TASK ITEM —
Return all of the entries exactly as written.

TASK MATERIAL —
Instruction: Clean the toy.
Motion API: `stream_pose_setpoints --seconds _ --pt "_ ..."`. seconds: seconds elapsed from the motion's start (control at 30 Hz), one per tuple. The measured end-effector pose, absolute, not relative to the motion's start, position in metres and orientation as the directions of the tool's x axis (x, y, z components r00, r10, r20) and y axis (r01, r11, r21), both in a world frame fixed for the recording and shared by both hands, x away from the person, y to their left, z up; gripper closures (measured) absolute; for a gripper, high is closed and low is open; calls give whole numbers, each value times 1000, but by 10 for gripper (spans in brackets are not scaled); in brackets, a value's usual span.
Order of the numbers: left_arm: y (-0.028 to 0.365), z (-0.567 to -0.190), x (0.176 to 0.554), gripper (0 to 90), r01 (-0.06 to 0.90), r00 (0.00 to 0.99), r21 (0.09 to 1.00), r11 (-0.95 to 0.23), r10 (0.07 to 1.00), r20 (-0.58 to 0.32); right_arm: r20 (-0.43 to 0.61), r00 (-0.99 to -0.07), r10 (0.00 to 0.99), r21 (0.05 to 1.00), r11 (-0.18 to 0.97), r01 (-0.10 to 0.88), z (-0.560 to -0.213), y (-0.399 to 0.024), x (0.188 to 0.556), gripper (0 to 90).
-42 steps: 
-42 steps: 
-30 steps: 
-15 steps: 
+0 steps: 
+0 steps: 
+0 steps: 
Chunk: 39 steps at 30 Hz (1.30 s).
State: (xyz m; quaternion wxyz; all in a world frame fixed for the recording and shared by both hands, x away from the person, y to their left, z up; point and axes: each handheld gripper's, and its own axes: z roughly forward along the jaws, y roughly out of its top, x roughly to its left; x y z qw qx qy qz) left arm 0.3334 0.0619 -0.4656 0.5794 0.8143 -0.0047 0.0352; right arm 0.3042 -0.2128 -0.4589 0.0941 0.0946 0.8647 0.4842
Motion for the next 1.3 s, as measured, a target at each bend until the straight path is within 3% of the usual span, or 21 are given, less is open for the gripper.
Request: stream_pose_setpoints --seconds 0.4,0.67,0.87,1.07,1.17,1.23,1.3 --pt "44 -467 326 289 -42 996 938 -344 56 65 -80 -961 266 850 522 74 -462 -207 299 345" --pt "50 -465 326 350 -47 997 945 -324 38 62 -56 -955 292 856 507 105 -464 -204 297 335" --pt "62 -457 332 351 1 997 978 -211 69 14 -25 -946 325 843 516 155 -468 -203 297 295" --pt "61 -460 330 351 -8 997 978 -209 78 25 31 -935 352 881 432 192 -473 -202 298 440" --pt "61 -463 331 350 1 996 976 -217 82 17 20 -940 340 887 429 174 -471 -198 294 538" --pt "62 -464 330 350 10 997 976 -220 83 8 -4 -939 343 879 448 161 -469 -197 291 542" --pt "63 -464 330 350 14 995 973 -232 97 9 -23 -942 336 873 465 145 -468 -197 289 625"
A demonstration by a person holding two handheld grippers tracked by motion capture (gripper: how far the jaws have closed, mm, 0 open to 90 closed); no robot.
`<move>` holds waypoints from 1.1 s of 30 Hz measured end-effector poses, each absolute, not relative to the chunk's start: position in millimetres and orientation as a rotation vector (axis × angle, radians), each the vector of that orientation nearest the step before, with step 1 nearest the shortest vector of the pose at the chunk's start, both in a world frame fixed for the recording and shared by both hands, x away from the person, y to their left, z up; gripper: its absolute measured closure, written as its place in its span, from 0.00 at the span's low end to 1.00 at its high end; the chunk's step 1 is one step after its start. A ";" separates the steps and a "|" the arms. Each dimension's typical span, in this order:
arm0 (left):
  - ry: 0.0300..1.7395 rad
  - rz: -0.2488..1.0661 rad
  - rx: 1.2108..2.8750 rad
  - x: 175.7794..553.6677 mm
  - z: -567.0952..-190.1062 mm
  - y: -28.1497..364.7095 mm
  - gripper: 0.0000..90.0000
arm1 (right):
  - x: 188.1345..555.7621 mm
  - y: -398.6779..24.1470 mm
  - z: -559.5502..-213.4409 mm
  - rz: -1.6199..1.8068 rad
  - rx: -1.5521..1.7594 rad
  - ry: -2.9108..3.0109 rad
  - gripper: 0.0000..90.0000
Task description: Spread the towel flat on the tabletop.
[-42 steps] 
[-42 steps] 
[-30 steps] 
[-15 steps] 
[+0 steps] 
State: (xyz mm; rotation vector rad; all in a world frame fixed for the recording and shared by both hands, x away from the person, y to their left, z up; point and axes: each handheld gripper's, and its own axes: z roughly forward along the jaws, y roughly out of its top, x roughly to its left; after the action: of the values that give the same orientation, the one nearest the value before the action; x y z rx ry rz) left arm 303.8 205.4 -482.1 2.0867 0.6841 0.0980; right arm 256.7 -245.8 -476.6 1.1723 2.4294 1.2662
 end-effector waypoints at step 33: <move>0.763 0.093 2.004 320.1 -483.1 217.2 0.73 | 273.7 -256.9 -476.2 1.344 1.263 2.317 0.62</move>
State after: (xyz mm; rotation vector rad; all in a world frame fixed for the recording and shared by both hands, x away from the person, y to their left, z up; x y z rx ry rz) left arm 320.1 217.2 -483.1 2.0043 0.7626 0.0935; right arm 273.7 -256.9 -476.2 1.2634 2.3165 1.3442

REPLY TO THE TASK —
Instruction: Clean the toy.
Motion API: `stream_pose_setpoints --seconds _ --pt "_ ..."`. seconds: seconds elapsed from the motion's start (control at 30 Hz), one per tuple. The measured end-effector pose, absolute, not relative to the motion's start, position in metres and orientation as the directions of the tool's x axis (x, y, z components r00, r10, r20) and y axis (r01, r11, r21), both in a world frame fixed for the recording and shared by both hands, x away from the person, y to their left, z up; gripper closures (measured) absolute; for a gripper, high is closed and low is open; calls give whole numbers, each value times 1000, but by 10 for gripper (spans in brackets are not scaled); in brackets, a value's usual span.
Order of the numbers: left_arm: y (-0.028 to 0.365), z (-0.567 to -0.190), x (0.176 to 0.554), gripper (0 to 90), r01 (-0.06 to 0.90), r00 (0.00 to 0.99), r21 (0.09 to 1.00), r11 (-0.95 to 0.23), r10 (0.07 to 1.00), r20 (-0.58 to 0.32); right_arm: r20 (-0.43 to 0.61), r00 (-0.99 to -0.07), r10 (0.00 to 0.99), r21 (0.05 to 1.00), r11 (-0.18 to 0.97), r01 (-0.10 to 0.88), z (-0.560 to -0.213), y (-0.399 to 0.024), x (0.188 to 0.556), gripper (0 to 90).
-42 steps: 
-42 steps: 
-30 steps: 
-15 steps: 
+0 steps: 
+0 steps: 
+0 steps: 
Chunk: 39 steps at 30 Hz (1.30 s).
State: (xyz m; quaternion wxyz; all in a world frame fixed for the recording and shared by both hands, x away from the person, y to their left, z up; point and axes: each handheld gripper's, and its own axes: z roughly forward along the jaws, y roughly out of its top, x roughly to its left; x y z qw qx qy qz) left arm 0.3334 0.0619 -0.4656 0.5794 0.8143 -0.0047 0.0352; right arm 0.3042 -0.2128 -0.4589 0.0941 0.0946 0.8647 0.4842
Motion for the next 1.3 s, as measured, a target at each bend until the straight path is within 3% of the usual span, or 21 are given, less is open for the gripper.
Request: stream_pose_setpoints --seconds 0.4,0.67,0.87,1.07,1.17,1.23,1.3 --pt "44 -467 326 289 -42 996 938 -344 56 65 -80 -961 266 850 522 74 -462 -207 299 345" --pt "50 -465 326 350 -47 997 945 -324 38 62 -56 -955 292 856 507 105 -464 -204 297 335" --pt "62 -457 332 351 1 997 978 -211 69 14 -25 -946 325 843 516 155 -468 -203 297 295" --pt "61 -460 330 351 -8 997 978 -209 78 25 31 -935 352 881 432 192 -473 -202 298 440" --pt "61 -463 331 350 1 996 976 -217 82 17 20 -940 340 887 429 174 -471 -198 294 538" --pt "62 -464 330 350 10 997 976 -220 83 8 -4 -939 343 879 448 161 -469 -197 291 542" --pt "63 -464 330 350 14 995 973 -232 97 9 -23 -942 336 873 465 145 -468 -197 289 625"
A demonstration by a person holding two handheld grippers tracked by motion capture (gripper: how far the jaws have closed, mm, 0 open to 90 closed); no robot.
`<move>` holds waypoints from 1.1 s of 30 Hz measured end-effector poses, each absolute, not relative to the chunk's start: position in millimetres and orientation as a rotation vector (axis × angle, radians), each the vector of that orientation nearest the step before, with step 1 nearest the shortest vector of the pose at the chunk's start, both in a world frame fixed for the recording and shared by both hands, x away from the person, y to their left, z up; gripper: its absolute measured closure, written as its place in its span, from 0.00 at the span's low end to 1.00 at its high end; the chunk's step 1 is one step after its start. A ";" separates the steps and a "|" the arms. Each dimension's typical span, in this order:
arm0 (left):
  - ry: 0.0300..1.7395 rad
  - rz: -0.2488..1.0661 rad
  - rx: 1.2108..2.8750 rad
  - x: 175.7794..553.6677 mm
  - z: -567.0952..-190.1062 mm
  - y: -28.1497..364.7095 mm
  - gripper: 0.0000..90.0000
arm1 (right):
  - x: 188.1345..555.7621 mm
  - y: -398.6779..24.1470 mm
  - z: -559.5502..-213.4409 mm
  - rz: -1.6199..1.8068 rad
  - rx: -1.5521..1.7594 rad
  - ry: -2.9108..3.0109 rad
  - gripper: 0.0000..90.0000
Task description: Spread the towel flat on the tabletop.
[-42 steps] 
[-42 steps] 
[-30 steps] 
[-15 steps] 
[+0 steps] 
State: (xyz mm; rotation vector rad; all in a world frame fixed for the recording and shared by both hands, x away from the person, y to their left, z up; point and axes: each handheld gripper's, and its own axes: z roughly forward along the jaws, y roughly out of its top, x roughly to its left; after the action: of the values that give the same orientation, the one nearest the value before the action; x y z rx ry rz) left arm 303.8 205.4 -482.1 2.0867 0.6841 0.0980; right arm 256.7 -245.8 -476.6 1.1723 2.4294 1.2662
 end-effector waypoints at step 33: <move>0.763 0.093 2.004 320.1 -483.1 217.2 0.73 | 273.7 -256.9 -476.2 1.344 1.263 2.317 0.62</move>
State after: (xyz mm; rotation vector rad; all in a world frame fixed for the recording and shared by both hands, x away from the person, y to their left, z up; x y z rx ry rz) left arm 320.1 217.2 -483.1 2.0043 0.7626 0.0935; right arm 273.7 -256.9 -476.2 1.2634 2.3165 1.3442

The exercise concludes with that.